If you're thinking of selling your stocks, you're not alone. According to insider tracker Form 4 Oracle, executives at these three firms cashed in shares last week:

The week's selling


Closing Price 4/28/09

Total Value Sold

52-Week Change

BlackRock (NYSE:BLK)




Red Hat (NYSE:RHT)




Cypress Semiconductor (NYSE:CY)




Sources: Fool.com, Yahoo! Finance, Form 4 Oracle.

Insiders sell for many reasons, including compensation, estate or tax planning, or just plain getting out. But they rarely (if ever) share those reasons with us. That said, these are open market sales, made by executives who have 100% control over the timing of their trades. Not so at TiVo (NASDAQ:TIVO), Hewlett-Packard (NYSE:HPQ), and Panera Bread (NASDAQ:PNRA), whose insiders have mostly been cashing in on a predetermined schedule known as a 10b5-1 trading plan.

Firms typically find their way here because their sellers either (a) exhibit good timing, or (b) are dumping significant portions of their stakes. With financier BlackRock, the latter's the case.

Not one insider or significant institutional owner had sold more than 1,000 shares since the beginning of the year -- until company president Robert Kapito sold 100,000 shares last Wednesday, 50,000 of which he acquired via option exercises at $37.36 a share.

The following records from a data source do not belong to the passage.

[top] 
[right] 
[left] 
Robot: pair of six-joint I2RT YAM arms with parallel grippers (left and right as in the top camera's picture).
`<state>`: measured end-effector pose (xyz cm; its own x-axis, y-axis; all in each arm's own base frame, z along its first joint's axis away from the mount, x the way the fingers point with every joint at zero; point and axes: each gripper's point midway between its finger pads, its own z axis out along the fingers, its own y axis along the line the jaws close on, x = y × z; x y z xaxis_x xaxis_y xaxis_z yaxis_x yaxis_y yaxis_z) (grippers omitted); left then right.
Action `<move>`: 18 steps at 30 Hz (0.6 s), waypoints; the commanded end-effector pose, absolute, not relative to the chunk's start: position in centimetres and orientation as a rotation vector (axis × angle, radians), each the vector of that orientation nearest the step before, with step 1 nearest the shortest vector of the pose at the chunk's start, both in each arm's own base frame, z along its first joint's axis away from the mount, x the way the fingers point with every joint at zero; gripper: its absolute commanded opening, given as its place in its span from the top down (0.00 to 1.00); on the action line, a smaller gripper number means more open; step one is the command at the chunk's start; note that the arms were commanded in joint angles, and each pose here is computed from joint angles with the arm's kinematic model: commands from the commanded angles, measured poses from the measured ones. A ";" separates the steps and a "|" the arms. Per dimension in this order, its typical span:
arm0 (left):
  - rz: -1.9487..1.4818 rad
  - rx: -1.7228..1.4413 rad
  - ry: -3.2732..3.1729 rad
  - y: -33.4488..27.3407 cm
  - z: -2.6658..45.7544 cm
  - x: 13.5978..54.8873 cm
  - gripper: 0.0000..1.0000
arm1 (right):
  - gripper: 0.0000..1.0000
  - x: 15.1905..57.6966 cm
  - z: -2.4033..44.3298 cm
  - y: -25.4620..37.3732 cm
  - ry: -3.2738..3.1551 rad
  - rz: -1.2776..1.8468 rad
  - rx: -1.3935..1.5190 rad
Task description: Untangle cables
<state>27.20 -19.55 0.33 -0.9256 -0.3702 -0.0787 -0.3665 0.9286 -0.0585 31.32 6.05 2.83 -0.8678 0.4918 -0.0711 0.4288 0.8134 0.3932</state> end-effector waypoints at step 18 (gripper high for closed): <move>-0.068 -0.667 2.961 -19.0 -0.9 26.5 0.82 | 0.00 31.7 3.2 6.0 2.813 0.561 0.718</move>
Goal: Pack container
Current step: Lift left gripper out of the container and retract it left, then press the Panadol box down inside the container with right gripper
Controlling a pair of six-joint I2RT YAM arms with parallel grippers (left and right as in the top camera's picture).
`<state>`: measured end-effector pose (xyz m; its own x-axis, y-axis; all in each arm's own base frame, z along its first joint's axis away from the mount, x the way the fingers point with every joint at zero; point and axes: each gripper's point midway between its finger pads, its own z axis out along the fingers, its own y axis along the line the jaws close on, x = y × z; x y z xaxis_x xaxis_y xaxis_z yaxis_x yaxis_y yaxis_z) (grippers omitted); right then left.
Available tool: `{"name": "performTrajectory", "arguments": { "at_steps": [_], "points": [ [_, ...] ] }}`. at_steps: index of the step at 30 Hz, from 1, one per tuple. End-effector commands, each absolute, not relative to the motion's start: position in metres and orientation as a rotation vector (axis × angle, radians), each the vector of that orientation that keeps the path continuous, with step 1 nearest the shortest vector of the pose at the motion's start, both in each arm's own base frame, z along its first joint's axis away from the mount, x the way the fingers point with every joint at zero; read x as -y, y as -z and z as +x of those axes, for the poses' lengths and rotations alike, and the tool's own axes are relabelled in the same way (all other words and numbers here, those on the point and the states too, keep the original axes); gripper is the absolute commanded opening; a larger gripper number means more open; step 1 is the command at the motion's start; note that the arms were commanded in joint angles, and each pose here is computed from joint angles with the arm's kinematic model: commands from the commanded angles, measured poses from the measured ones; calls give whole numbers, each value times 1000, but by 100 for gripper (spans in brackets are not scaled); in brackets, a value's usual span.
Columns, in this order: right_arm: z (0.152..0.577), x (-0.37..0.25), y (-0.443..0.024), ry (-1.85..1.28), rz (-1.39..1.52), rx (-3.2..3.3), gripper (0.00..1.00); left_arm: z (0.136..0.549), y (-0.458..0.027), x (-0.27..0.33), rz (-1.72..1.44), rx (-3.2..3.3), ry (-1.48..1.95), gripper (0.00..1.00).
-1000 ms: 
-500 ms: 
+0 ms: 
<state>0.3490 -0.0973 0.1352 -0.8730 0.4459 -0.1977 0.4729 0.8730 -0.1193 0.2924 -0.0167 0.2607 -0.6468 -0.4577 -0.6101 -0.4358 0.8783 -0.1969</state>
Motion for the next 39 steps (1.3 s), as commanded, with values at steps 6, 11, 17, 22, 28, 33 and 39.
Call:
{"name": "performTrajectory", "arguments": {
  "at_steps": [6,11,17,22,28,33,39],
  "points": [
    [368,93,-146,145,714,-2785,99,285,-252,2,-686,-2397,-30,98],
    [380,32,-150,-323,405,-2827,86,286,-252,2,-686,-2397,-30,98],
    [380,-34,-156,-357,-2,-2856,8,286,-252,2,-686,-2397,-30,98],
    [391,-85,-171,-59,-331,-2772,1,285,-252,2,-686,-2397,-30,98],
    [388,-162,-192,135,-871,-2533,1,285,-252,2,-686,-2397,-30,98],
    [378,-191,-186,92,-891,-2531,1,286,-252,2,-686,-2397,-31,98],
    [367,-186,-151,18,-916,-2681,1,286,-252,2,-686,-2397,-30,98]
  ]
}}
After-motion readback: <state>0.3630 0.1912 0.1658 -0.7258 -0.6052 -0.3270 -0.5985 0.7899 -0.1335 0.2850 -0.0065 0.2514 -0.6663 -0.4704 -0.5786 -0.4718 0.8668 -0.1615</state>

He's cashing in at an interesting time. Consider BlackRock's first-quarter earnings report, also issued last week. Net income fell 65%. Revenue declined 24%. Total assets under management fell 6% to $1.28 trillion.

With numbers like that, you'd think that BlackRock's chief executive, Laurence Fink, would strike a cautious tone in his forward-looking comments. You'd be wrong:

In the second half of March, global equity markets found their footing, and institutional clients began issuing requests for proposals for the first time since last summer. In addition, demand for international retail products began to pick up after a prolonged industry contraction in which we maintained strong market position.

The stock rallied 10% after the report and is still rising. Good timing, Mr. Kapito.

Red Hat in the black
I'm not only a big fan of cloud computing -- accessing computing software and services over the Web -- but also of the firms and technologies that enable it, including Red Hat.

The company is a popular distributor of the Linux operating system for Web servers found in the data centers that help to create and sustain the "cloud." IBM and Sun Microsystems (NASDAQ:JAVA) number among Red Hat's server-making customers.

If there's a knock on Red Hat, it's that the Linux operating system is open source, freely available to anyone who wants to use it. Red Hat profits by adding services -- the JBoss application server, for example -- and selling support to corporate clients that use its software.

That strategy is paying off. Red Hat reported a 17.5% rise in revenue and a 9.5% gain in cash from operations in its fiscal fourth-quarter.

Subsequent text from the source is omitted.